Okay, get your photo open in Photoshop and immediately move over to the right of your screen with your mouse pointer and locate the "Layers" palette that is docked in your photoshop work space. You will see the little icon that represents your open photo, ususally it is called "background." Put your mouse on that little square representation of your photo and drag it down over the New Layer icon at the bottom of the layers palette (it is the little square next to the trash bin). This will duplicate your background layer and create a new one called "background copy" or whatever. You can rename that if you want, but there is no need, you are nearly finished!

Next, take your mouse pointer down to the New Layer icon again and just click it once this time. It creates a new blank layer. Click on the new blank layer and drag it between the other two background layers. Make sure your default color picker colors are set to black and white (click the letter D to reset your default color scheme in Photoshop). With the new blank layer active or highlighed, click Control+Backspace), this fills that empty new layer with the color white.

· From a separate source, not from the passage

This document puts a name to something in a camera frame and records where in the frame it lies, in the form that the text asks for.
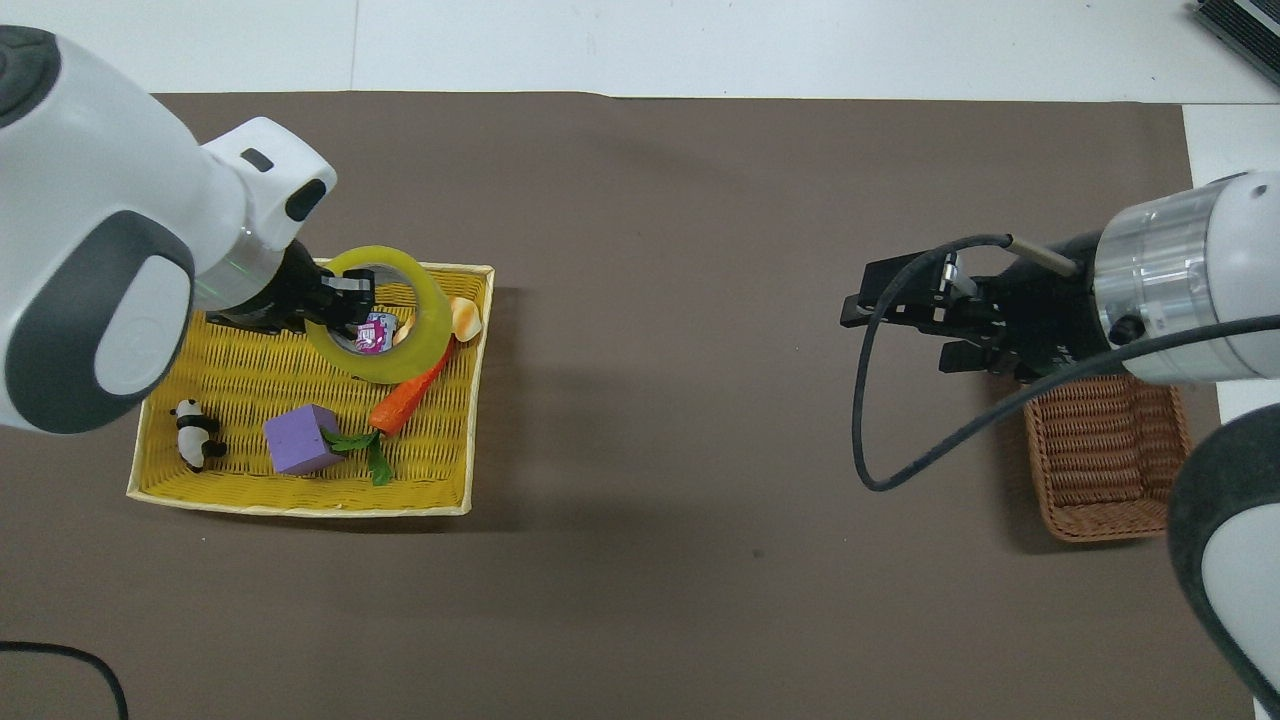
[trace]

Now click on the background copy layer to target that layer. Click the rectangle marquee tool (the tool on your toolbar that is at the very top left of that vertical tool bar) and click and drag a selection area that is just inside the edge of your image, probably around 1/8" in size thereabouts. After you do that, leaving the marquee selected, take your mouse pointer and and click the Layer Mask icon at the bottom of the layers palette (the icon is a little grey box with a white circle inside it). This adds a layer mask to the background copy, so make sure your background copy layer was active or targeted or it won't be correct. Now you will notice that your photo all of a sudden has a small white border around it. If you don't see a white border, you may have done something incorrect, so go back and follow these steps in this paragraph again.

Now, click the Filter menu at the top of your document work space, then click Brush Strokes from the drop down menu that appears, choose "Spatter" from that menu. The filter gallery will open up and show you a blank photo image with that effect you just chose, applied to it. Just click OK to close the filter gallery, and click "Apply" to get the effect onto your photo. Voila, looks cool doesn't it? Also, while you are being creative, go to the Layer Palette again and click on the effects icon (black circle with a script 'f' in the center of it) and choose "Drop Shadow" just for fun! That's how I did the example photo above.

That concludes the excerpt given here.